• [Data below]:
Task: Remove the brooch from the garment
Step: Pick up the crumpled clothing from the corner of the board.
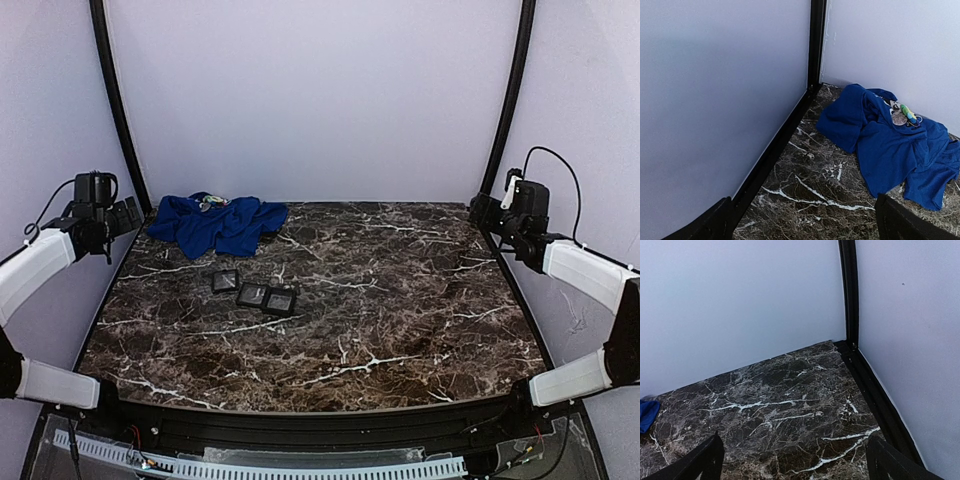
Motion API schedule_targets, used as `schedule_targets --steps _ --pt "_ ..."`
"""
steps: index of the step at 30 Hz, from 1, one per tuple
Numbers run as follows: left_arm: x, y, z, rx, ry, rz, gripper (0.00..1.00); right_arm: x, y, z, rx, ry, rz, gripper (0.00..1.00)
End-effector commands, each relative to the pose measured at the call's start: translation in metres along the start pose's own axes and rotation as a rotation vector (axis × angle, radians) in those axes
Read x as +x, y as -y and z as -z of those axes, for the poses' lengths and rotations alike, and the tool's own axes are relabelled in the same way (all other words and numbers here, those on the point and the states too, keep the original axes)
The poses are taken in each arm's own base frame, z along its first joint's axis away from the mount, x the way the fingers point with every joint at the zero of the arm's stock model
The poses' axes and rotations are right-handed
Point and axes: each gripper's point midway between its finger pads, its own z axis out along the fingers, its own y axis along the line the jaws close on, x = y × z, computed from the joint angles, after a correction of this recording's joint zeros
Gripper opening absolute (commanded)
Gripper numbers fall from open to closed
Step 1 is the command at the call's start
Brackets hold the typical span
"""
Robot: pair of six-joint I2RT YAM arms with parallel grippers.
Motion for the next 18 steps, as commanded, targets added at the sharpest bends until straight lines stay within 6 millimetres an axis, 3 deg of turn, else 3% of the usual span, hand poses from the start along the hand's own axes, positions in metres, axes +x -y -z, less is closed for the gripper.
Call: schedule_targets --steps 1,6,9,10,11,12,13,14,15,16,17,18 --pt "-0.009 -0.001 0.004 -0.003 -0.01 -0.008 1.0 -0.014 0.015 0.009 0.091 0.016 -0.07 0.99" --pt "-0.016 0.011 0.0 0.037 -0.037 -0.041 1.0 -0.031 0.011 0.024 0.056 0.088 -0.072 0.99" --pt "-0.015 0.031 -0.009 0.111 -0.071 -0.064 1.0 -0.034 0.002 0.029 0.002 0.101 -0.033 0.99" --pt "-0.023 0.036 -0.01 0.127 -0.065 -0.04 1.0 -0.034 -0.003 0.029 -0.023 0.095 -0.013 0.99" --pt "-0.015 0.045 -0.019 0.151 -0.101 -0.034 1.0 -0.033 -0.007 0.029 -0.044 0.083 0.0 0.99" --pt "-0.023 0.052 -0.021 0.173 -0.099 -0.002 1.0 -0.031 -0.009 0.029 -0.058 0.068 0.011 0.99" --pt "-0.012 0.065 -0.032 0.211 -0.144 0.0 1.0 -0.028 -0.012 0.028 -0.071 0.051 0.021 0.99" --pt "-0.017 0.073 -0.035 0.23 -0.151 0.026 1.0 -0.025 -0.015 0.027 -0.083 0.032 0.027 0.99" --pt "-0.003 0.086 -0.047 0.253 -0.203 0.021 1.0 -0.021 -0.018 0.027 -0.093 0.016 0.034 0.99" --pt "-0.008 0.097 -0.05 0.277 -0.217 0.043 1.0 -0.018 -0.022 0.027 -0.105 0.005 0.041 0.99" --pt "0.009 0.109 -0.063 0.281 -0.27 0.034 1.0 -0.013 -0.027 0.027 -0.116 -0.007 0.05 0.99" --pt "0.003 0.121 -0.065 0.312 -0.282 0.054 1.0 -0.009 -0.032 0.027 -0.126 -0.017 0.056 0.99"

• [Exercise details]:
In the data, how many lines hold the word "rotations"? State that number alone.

• [Task output]:
2